Karłowicz przyczynił się także do stworzenia struktur organizacyjnych zakopiańskiego narciarstwa. Znalazł się w grupie dwudziestu jeden narciarzy, którzy w lutym 1907 r. założyli Zakopiański Oddział Narciarzy Towarzystwa Tatrzańskiego – pierwszy profesjonalny klub narciarski pod Tatrami. Jego przewodniczącym został Stanisław Barabasz, sekretarzem Mariusz Zaruski, zaś Karłowicz wszedł w skład komisji kontrolnej, a z czasem został wiceprezesem.

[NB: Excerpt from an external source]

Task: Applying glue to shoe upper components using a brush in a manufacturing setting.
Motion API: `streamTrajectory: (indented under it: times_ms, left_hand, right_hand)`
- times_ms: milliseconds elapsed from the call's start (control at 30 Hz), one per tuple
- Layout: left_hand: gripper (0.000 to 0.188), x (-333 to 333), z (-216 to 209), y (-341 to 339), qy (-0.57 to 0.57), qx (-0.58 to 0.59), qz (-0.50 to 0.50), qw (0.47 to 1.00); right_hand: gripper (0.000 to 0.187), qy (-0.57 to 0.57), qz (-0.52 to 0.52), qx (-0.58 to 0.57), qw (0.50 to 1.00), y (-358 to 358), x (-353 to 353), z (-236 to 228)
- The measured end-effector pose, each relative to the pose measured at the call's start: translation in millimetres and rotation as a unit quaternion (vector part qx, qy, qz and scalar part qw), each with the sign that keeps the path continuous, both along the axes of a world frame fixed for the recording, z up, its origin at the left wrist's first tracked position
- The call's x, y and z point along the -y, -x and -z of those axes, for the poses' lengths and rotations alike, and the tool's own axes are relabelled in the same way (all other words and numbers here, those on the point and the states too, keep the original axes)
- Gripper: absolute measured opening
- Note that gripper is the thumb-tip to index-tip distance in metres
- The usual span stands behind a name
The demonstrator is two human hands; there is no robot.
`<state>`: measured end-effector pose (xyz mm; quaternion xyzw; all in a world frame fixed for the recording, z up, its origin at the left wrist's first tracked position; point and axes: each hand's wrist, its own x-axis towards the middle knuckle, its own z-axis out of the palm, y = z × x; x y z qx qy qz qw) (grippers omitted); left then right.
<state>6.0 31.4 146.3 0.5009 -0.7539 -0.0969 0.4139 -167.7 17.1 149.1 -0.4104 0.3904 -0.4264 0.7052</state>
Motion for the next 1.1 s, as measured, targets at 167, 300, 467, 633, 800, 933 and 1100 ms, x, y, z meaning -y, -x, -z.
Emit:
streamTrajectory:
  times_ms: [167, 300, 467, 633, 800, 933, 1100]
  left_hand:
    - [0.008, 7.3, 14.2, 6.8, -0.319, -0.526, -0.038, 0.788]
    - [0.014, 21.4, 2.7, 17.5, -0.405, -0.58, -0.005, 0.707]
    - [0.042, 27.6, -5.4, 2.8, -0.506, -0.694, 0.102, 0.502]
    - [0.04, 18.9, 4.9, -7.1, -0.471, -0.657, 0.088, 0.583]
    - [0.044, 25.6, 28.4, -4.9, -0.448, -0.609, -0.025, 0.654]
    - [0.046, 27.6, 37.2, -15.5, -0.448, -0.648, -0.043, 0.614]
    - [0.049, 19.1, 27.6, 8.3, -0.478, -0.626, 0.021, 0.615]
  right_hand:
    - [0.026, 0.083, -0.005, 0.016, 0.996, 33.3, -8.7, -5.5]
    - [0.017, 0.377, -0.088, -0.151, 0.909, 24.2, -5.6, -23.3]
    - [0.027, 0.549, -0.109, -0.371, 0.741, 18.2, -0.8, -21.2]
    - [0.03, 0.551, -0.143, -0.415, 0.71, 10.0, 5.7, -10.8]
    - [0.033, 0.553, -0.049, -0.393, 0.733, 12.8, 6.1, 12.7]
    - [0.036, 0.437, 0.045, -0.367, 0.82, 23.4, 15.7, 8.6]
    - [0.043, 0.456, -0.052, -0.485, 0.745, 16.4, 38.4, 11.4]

Swój stosunek do turystyki górskiej opisał w artykule „W jesiennym słońcu”(„Taternik”nr 3, Lwów 1908): „Idealnym typem turysty byłby dla mnie ten, co by wyruszając w góry z jasno określonym pragnieniem szukania wrażeń w pierwszym rzędzie estetycznych, posiadał jednocześnie tyle silnej woli, odwagi i wyrobienia, ażeby wszelkie trudności stały się dlań tylko urozmaiceniem wyprawy. Ideałów chodzi jednak po świecie niewiele. Wiem tedy doskonale, że spotka się w Tatrach jeszcze nieraz wygodnie estetyzujący filister z zakutym sportsmenem, co jak ślepy przebiegnie cały łańcuch Tatr, (…) i na jednego, i na drugiego spoglądać będą olbrzymy tatrzańskie ze spokojem i z pobłażaniem istot wiekuiście trwałych”.

8 lutego 1909 roku Karłowicz wyszedł w góry wczesnym rankiem, zabierając ze sobą jedzenie, narty i nowy aparat fotograficzny, który chciał wypróbować. Wcześniej planował przejść przez masyw Czerwonych Wierchów, jednak za radą Zaruskiego skierował się w stronę Czarnego Stawu Gąsienicowego. Po odpoczynku w schronisku i wpisie do księgi wyruszył w stronę stawu.

Gdy jego powrót przedłużał się,zaniepokojona matka powiadomiła Mariusza Zaruskiego, ten zaś idąc ze Stanisławem Gąsienicą-Byrcynem śladami Karłowicza po kilku godzinach dotarł w pobliże Czarnego Stawu. Tu obaj zobaczyli ślady nart Karłowicza urywające się w potężnym lawinisku, które zeszło spod grani małego Kościelca.

Sprowadzono pomoc. Po wielogodzinnych poszukiwaniach Jan Pęksa odnalazł ciało artysty. Po jakimś czasie upamiętniono to miejsce granitowym głazem, na którym wyryto napis: „Non omnismoriar”oraz krzyżyk niespodziany – jego ulubiony symbol, mający przynosić szczęście.

Karłowicz zginął mając niespełna trzydzieści trzy lata. Jego śmierć przyspieszyła zatwierdzenie przez władze austriackie statutu Tatrzańskiego Ochotniczego Pogotowia Ratunkowego, zaś postulat:„Szanujcie ciszę i majestat górski” –choć sformułowany ponad sto lat temu – do dziś wydaje się szczególnie aktualny.